[Records from a data source]
________________________
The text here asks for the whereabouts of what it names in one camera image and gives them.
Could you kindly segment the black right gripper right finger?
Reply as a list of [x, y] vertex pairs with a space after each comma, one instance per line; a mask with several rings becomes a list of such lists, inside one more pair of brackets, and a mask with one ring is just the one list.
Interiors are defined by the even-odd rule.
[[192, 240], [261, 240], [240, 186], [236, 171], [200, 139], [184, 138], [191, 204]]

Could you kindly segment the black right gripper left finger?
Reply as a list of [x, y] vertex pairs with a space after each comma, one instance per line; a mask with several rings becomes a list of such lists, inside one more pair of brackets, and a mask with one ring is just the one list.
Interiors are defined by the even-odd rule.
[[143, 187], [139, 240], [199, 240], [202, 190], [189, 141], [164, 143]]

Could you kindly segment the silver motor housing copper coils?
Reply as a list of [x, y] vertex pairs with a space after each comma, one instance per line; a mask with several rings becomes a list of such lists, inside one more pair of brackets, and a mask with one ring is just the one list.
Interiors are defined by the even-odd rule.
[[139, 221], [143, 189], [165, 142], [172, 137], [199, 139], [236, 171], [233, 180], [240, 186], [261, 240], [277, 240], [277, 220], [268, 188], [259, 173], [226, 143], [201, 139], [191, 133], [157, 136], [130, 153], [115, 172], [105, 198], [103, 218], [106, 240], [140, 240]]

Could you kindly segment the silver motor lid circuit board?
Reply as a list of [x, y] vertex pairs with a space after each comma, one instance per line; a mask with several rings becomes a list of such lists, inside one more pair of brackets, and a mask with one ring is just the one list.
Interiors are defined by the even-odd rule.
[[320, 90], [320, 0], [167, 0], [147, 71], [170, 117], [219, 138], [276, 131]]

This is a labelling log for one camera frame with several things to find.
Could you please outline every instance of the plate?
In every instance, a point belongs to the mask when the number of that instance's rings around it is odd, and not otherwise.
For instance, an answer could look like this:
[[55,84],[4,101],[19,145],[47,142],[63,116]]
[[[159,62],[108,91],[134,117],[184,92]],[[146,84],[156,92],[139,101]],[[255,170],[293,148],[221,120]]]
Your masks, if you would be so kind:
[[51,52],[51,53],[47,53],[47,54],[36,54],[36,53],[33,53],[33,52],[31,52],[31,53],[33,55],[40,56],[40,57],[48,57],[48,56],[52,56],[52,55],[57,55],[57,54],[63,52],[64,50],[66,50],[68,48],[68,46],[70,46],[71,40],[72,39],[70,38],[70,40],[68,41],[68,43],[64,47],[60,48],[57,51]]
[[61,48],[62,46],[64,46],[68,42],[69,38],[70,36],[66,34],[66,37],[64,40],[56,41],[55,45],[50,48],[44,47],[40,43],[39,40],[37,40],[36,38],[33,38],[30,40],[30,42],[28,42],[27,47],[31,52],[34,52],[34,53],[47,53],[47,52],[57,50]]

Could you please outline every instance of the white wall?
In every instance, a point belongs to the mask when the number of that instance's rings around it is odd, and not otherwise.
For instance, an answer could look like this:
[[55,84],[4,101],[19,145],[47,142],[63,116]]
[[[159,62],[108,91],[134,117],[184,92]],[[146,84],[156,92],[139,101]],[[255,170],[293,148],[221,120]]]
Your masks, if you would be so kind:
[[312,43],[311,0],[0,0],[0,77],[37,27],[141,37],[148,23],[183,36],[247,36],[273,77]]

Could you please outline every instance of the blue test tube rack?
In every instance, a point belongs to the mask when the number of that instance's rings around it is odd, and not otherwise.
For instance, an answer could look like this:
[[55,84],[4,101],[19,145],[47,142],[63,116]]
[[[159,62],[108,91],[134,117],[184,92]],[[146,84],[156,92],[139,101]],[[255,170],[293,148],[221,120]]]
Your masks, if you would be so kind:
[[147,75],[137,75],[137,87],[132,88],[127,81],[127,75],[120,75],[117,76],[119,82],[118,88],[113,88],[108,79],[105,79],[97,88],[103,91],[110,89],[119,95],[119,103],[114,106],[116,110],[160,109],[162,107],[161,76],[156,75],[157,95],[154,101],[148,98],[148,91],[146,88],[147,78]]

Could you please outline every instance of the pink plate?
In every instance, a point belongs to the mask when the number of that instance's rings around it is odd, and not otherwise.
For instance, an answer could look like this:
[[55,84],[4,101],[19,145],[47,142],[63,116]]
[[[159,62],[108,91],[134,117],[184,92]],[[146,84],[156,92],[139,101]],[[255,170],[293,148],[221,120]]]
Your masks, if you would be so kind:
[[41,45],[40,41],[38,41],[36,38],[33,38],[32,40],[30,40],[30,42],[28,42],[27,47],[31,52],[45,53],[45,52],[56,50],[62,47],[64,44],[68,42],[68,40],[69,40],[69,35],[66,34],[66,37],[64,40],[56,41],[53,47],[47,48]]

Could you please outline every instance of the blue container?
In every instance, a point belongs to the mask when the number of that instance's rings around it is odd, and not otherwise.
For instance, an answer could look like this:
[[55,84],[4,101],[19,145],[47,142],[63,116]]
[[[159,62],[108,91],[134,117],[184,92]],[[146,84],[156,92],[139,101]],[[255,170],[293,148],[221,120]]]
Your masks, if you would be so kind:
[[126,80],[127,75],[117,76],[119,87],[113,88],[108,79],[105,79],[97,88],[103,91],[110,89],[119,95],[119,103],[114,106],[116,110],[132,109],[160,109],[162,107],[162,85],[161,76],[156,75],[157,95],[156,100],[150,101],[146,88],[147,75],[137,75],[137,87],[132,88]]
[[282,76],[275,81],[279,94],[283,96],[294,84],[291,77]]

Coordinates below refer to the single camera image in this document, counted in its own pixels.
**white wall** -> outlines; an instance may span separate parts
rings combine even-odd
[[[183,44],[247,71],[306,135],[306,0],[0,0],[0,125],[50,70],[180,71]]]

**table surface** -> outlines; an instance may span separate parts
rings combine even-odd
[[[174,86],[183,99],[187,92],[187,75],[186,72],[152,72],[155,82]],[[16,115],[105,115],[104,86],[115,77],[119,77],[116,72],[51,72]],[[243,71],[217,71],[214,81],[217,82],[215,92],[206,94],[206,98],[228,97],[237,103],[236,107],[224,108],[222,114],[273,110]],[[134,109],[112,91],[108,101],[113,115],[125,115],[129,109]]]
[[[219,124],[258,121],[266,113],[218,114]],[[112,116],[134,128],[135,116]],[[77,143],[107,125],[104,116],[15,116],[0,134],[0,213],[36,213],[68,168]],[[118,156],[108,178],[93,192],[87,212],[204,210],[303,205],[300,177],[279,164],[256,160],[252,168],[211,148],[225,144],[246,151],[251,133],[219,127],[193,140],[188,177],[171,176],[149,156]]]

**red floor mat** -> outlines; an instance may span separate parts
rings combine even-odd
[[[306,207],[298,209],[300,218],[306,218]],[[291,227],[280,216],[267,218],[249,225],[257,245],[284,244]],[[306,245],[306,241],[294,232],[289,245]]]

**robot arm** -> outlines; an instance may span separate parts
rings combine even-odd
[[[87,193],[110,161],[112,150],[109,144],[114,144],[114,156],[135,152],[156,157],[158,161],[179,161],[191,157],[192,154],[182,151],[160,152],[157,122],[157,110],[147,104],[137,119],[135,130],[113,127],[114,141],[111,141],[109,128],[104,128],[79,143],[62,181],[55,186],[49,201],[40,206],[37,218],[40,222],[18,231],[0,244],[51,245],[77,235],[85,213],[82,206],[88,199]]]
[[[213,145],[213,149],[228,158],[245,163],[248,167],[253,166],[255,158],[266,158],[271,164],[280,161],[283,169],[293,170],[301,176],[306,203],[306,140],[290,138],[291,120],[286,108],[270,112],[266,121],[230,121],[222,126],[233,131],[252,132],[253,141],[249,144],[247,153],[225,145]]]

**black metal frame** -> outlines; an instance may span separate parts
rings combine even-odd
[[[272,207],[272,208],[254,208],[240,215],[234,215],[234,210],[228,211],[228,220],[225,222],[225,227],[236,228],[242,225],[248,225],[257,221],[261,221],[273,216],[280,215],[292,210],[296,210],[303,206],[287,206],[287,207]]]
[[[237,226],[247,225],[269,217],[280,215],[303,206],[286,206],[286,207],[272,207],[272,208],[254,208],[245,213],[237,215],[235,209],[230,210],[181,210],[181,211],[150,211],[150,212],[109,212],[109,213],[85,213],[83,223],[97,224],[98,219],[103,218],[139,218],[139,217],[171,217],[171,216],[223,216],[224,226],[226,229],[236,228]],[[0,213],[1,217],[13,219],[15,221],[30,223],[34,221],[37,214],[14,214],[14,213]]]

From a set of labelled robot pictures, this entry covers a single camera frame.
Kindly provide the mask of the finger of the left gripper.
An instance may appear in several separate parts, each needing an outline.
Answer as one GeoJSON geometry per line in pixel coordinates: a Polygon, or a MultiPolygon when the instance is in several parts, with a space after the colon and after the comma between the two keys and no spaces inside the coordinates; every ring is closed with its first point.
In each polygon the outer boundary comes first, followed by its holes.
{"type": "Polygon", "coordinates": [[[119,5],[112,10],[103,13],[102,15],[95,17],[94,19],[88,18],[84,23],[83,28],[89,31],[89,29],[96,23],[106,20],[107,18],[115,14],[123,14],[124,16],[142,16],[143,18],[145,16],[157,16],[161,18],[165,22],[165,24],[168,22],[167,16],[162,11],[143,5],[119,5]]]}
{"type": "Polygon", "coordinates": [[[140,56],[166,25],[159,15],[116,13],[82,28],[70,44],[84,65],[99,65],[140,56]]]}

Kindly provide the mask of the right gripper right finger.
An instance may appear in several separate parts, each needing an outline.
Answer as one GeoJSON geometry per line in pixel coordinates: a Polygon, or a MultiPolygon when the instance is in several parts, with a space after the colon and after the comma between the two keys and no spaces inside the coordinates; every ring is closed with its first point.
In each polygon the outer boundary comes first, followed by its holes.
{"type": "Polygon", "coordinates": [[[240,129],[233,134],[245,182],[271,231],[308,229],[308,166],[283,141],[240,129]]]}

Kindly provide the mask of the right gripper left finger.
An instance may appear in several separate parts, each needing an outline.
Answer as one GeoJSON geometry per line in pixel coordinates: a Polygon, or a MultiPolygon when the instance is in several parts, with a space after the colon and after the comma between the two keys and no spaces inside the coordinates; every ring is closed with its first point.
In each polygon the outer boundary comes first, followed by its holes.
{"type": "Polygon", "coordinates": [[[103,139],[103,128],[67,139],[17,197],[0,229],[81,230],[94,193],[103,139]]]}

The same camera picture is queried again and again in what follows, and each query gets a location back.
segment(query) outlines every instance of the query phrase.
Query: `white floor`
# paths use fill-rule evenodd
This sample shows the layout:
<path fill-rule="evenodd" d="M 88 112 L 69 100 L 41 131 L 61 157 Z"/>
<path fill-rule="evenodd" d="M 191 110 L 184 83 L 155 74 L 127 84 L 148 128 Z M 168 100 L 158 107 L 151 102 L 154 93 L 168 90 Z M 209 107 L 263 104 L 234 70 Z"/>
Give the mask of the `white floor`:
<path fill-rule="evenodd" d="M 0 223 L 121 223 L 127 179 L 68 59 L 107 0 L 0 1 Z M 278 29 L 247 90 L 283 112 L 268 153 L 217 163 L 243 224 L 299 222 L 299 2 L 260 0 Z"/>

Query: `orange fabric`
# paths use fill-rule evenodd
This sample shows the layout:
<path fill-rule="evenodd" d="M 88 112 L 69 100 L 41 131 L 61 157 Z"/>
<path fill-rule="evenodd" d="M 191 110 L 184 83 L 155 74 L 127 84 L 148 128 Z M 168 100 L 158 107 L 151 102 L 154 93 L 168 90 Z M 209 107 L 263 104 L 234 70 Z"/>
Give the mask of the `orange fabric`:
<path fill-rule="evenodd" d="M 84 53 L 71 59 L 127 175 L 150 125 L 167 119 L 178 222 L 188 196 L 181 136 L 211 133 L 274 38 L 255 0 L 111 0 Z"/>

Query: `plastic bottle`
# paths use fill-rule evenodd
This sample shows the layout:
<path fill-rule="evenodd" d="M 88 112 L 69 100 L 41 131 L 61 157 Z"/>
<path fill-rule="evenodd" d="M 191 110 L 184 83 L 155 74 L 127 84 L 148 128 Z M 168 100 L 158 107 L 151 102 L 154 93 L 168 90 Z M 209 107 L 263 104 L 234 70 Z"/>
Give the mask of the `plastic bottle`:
________________________
§ To do
Search the data for "wall". Copy every line that has it.

§ Result of this task
Could you please outline every instance of the white wall?
**white wall** -> outlines; an instance may span separate parts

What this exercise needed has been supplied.